Matthew Farrugia-Roberts
Why do you care about AI Existential Safety?
Human intelligence, including its limitations, is foundational to our society. Advanced artificially intelligent systems therefore stand to have foundational impacts on our society, with potential outcomes ranging from enormous benefits to outright extinction, depending on how the systems are designed. I believe that safely navigating this transition is a grand and pressing techno-social challenge facing society. What better motivation could there be?
Please give at least one example of your research interests related to AI existential safety:
The focus of my research is on understanding emergent goal-directedness in learned AI systems. Goal-directed advanced AI systems present risks when their goals are incompatible with our own, causing them to act adversarially towards us. This risk is exacerbated when goal-directedness emerges unexpectedly through a learning process, or if the goals that emerge are different from the goals we would have chosen for a system.

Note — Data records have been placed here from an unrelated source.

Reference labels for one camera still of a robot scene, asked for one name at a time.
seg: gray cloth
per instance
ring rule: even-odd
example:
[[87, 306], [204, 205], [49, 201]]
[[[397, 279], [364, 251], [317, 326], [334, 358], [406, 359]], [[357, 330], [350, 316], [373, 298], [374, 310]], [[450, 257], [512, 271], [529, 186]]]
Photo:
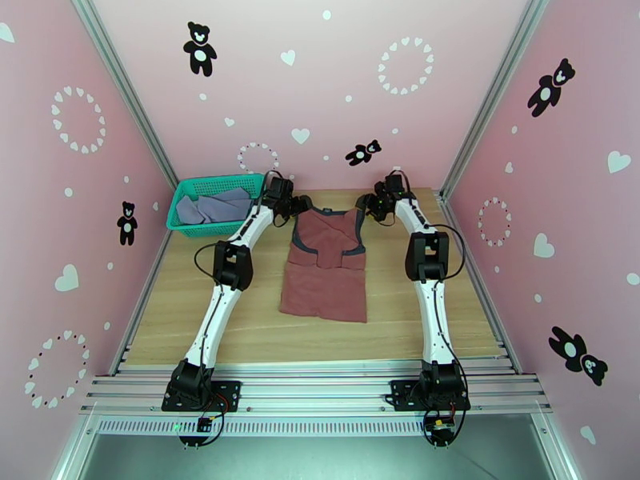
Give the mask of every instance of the gray cloth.
[[200, 196], [195, 201], [185, 196], [176, 205], [176, 211], [185, 225], [236, 222], [246, 218], [252, 204], [246, 190], [235, 188], [214, 196]]

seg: metal grate
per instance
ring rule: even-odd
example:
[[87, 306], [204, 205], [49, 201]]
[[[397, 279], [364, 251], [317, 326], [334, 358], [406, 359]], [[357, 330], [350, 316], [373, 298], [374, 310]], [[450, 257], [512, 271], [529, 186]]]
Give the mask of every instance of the metal grate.
[[[171, 436], [196, 433], [197, 418], [128, 418], [103, 416], [100, 434]], [[218, 427], [214, 423], [214, 434]], [[354, 436], [417, 436], [422, 424], [415, 418], [237, 418], [225, 416], [224, 435], [236, 437], [354, 437]]]

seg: plastic basket
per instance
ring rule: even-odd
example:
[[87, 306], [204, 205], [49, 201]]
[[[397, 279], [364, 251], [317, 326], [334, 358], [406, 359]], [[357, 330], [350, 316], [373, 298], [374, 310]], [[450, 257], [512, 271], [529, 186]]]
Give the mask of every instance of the plastic basket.
[[169, 230], [177, 230], [187, 237], [206, 237], [209, 235], [231, 235], [235, 233], [244, 220], [236, 222], [203, 223], [201, 225], [183, 225], [178, 218], [176, 205], [188, 196], [195, 201], [198, 196], [213, 196], [234, 188], [244, 188], [253, 199], [260, 196], [262, 189], [262, 174], [236, 174], [232, 176], [215, 176], [212, 178], [194, 178], [180, 181], [175, 190], [174, 199], [166, 219]]

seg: black teddy bear sticker
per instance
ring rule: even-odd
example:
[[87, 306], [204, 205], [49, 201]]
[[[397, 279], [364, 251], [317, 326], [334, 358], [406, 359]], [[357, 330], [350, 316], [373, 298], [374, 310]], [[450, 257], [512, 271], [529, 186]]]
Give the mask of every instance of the black teddy bear sticker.
[[562, 92], [561, 86], [571, 80], [574, 76], [574, 68], [569, 63], [569, 60], [564, 58], [560, 62], [560, 66], [558, 66], [553, 76], [546, 74], [540, 78], [540, 81], [538, 82], [540, 87], [533, 95], [531, 95], [529, 102], [526, 104], [529, 108], [535, 106], [531, 115], [534, 117], [539, 116], [545, 111], [549, 104], [556, 106], [558, 100], [560, 100], [560, 93]]
[[209, 27], [195, 22], [189, 22], [189, 31], [191, 33], [191, 41], [188, 41], [183, 49], [185, 53], [191, 54], [191, 71], [195, 74], [200, 72], [205, 76], [211, 76], [214, 72], [212, 59], [217, 59], [218, 55], [215, 49], [207, 41], [209, 40]]
[[586, 352], [585, 341], [579, 334], [572, 338], [562, 328], [554, 326], [551, 331], [558, 338], [549, 338], [549, 345], [553, 351], [566, 360], [565, 367], [572, 372], [582, 372], [594, 381], [596, 386], [602, 385], [605, 372], [609, 370], [606, 362], [598, 360]]
[[133, 203], [122, 202], [122, 216], [118, 219], [120, 227], [120, 244], [134, 244], [134, 230], [138, 228], [138, 222], [134, 218], [135, 205]]
[[361, 162], [369, 162], [371, 155], [380, 152], [382, 148], [378, 144], [378, 140], [374, 139], [371, 144], [364, 146], [363, 144], [357, 144], [355, 150], [349, 152], [345, 159], [349, 161], [350, 166], [357, 166]]

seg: garment
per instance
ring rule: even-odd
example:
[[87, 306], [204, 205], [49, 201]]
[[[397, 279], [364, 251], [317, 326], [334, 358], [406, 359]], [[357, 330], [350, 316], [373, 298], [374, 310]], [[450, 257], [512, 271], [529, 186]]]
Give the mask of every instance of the garment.
[[312, 208], [296, 217], [280, 311], [366, 322], [364, 213]]
[[185, 225], [244, 220], [253, 200], [243, 188], [223, 191], [214, 196], [185, 196], [176, 205], [178, 219]]

I am pursuing theoretical and empirical research to demonstrate, understand, and control the emergence of goals in deep reinforcement learning systems. This includes identifying robust behavioral definitions of goal-directed behavior, uncovering internal mechanisms implementing goal-directedness within learned systems, and studying the features of the learning pipeline (system architecture, data/environment, learning algorithm) that influence the formation of these structures and behaviors.